*EXERCISE DETAILS:* Go through the data from its first line and retype each line, stopping once the line containing "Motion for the" has been retyped.

↓

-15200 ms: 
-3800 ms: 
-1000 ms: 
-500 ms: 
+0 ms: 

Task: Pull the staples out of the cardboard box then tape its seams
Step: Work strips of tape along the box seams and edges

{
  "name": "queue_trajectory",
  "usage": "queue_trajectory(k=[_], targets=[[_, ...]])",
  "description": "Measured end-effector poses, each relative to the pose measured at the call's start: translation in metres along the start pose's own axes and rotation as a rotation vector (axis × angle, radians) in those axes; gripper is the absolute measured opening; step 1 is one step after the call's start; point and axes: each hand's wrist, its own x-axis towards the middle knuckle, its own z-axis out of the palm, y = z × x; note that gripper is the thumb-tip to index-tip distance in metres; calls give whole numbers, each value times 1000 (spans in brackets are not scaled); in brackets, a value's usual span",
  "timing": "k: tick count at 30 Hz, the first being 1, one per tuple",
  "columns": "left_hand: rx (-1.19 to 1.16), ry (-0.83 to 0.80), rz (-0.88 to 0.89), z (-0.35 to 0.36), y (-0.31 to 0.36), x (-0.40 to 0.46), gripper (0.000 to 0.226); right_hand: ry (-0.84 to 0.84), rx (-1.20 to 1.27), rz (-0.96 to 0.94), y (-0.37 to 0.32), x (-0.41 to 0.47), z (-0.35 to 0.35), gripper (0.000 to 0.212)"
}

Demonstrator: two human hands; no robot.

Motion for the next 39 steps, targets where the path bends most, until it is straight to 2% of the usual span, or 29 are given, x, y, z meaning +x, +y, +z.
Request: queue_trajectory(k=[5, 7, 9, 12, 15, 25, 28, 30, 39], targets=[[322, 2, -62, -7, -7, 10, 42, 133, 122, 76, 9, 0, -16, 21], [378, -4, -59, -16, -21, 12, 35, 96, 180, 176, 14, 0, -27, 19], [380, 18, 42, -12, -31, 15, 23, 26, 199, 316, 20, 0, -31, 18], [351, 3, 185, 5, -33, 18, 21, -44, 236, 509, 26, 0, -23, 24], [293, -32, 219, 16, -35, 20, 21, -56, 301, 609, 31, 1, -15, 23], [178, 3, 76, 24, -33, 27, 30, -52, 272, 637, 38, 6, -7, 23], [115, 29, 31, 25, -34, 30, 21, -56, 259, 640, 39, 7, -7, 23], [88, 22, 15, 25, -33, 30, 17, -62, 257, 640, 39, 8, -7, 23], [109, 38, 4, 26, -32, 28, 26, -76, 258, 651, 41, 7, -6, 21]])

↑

*SOLVED EXERCISE:*
-15200 ms: 
-3800 ms: 
-1000 ms: 
-500 ms: 
+0 ms: 

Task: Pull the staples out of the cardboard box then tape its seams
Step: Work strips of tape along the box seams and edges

{
  "name": "queue_trajectory",
  "usage": "queue_trajectory(k=[_], targets=[[_, ...]])",
  "description": "Measured end-effector poses, each relative to the pose measured at the call's start: translation in metres along the start pose's own axes and rotation as a rotation vector (axis × angle, radians) in those axes; gripper is the absolute measured opening; step 1 is one step after the call's start; point and axes: each hand's wrist, its own x-axis towards the middle knuckle, its own z-axis out of the palm, y = z × x; note that gripper is the thumb-tip to index-tip distance in metres; calls give whole numbers, each value times 1000 (spans in brackets are not scaled); in brackets, a value's usual span",
  "timing": "k: tick count at 30 Hz, the first being 1, one per tuple",
  "columns": "left_hand: rx (-1.19 to 1.16), ry (-0.83 to 0.80), rz (-0.88 to 0.89), z (-0.35 to 0.36), y (-0.31 to 0.36), x (-0.40 to 0.46), gripper (0.000 to 0.226); right_hand: ry (-0.84 to 0.84), rx (-1.20 to 1.27), rz (-0.96 to 0.94), y (-0.37 to 0.32), x (-0.41 to 0.47), z (-0.35 to 0.35), gripper (0.000 to 0.212)"
}

Demonstrator: two human hands; no robot.

Motion for the next 39 steps, targets where the path bends most, until it is straight to 2% of the usual span, or 29 are given, x, y, z meaning +x, +y, +z.

This exercise is now finished, and nothing remains to add.